Écartons toutefois les suggestions d’un pessimisme exagéré. Oui, les Associations ouvrières de production n’ont point rempli les espérances que l’on avait fondées sur elles ; et si, dans les succès, on pouvait faire exactement la part de ce qui revient à la coopération pure, on la trouverait singulièrement réduite. Mais enfin, une cinquantaine ont résisté, qui ne sont pas toutes des modèles, mais sont, à certains égards, des exemples. Les innombrables tentatives avortées ne comptent pas devant le petit nombre des victoires définitives. Nous savons de mieux en mieux que les créations les plus admirables du génie humain ne sont, dans le moment éphémère où nous vivons, que le dernier état connu d’innombrables ébauches infructueuses, où d’obscurs chercheurs ont consumé leur vie.

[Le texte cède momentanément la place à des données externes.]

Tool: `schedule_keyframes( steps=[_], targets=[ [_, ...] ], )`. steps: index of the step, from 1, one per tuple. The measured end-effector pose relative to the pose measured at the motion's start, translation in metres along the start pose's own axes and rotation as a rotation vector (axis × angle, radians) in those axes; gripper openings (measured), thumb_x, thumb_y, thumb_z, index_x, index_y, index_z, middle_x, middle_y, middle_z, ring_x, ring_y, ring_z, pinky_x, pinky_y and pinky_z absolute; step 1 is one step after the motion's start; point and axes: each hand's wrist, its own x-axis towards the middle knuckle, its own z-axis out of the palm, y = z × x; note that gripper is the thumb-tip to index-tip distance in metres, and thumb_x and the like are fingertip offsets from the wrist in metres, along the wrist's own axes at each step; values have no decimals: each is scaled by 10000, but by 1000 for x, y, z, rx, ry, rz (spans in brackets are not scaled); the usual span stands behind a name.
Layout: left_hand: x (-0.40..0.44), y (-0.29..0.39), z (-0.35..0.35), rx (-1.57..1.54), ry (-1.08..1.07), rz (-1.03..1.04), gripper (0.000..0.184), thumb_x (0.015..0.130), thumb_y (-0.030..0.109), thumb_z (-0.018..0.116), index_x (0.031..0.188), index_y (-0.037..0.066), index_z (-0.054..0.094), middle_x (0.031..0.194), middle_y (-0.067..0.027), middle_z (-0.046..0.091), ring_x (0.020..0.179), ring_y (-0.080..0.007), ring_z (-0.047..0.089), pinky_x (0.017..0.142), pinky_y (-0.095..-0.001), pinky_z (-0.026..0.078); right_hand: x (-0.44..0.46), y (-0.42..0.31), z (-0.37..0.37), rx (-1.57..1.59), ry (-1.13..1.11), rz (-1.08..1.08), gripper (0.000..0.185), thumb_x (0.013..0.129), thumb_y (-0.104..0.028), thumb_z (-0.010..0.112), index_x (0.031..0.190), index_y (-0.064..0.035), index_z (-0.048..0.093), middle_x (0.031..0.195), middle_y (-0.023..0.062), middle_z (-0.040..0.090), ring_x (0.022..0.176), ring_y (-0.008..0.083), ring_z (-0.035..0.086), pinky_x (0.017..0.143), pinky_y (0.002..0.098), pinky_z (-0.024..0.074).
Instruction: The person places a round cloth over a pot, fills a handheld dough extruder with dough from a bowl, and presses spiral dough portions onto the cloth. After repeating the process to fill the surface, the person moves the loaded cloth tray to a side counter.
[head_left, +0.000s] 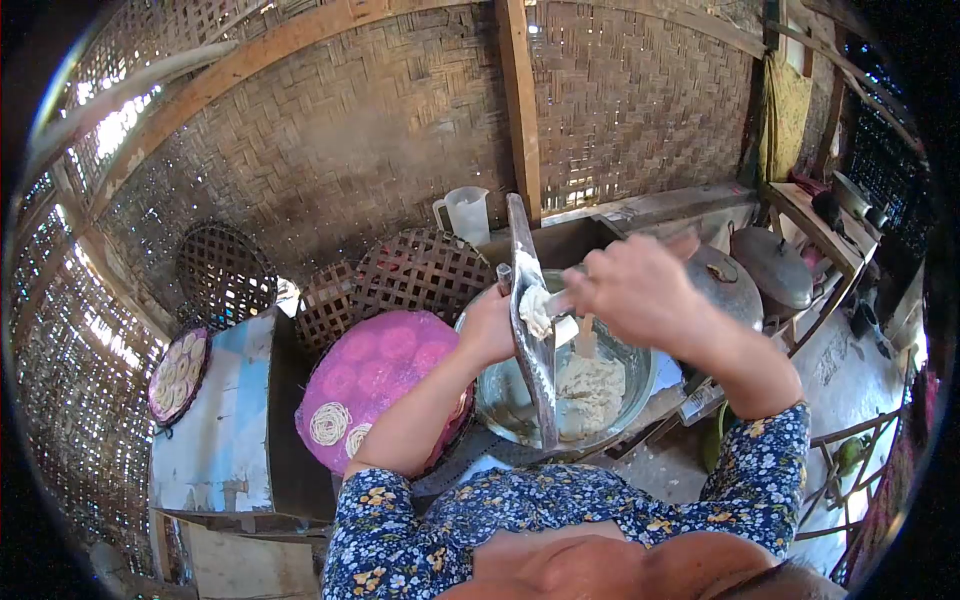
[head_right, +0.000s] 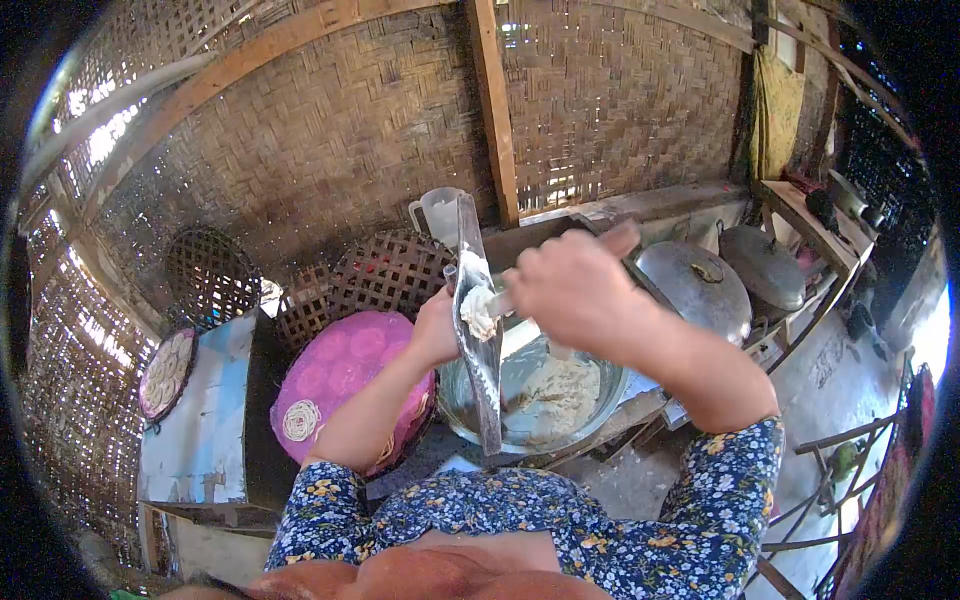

Telles qu’elles sont, ces Associations très vivantes représentent le plus grand effort pacifique que la classe ouvrière ait jusqu’ici déployé pour améliorer son sort. L’ampleur qu’elles ont atteinte, demeurée moyenne, donne la juste mesure de la puissance limitée dont est actuellement capable l’élite de quelques corporations. Mais il est permis d’espérer que cette limite reculera, à mesure que progressera, avec notre éducation démocratique, l’éducation sociale des travailleurs, qui en est inséparable.


JOSEPH CERNESSON.

  1. Cette subvention est aujourd’hui de 300 000 francs. Depuis quelques années, la plus grande partie de cette somme est répartie aux Associations, sous forme de prêts, par l’intermédiaire de la Banque coopérative. L’intérêt exigé n’est que de 2 pour 100.
  2. Les Associations « sillonistes, » récemment fondées à Nancy, Lille, Lieusaint, Fougères, s’inspirent des mêmes principes.
  3. Nous ne connaissons que trois exceptions à cette règle : le Travail, association de peintres, l’Avenir du Bâtiment, à Paris ; et l’Ebénisterie de Clichy.
  4. L’action est de 300 francs, chez les Charpentiers de Paris, et doit être libérée en huit mois ; elle est aussi élevée dans les 12 Associations de cochers parisiens, et doit être libérée immédiatement.
  5. Sur les 510 Associations, 151 sont de travaux publics, 71 d’imprimerie, 52 de transports, 34 de lits militaires ; 27 comprennent des carriers, des afficheurs, des coiffeurs, etc. ; soit 335 au total, qui ont fait l’an dernier près de 40 millions d’affaires sur un chiffre global de 65 millions.
  6. M. Rampal (1812-1879) a laissé à la Ville de Paris une somme de 1 411 000 francs, qui doit être employée en prêts aux Associations coopératives ; l’intérêt du prêt est de 3 pour 100.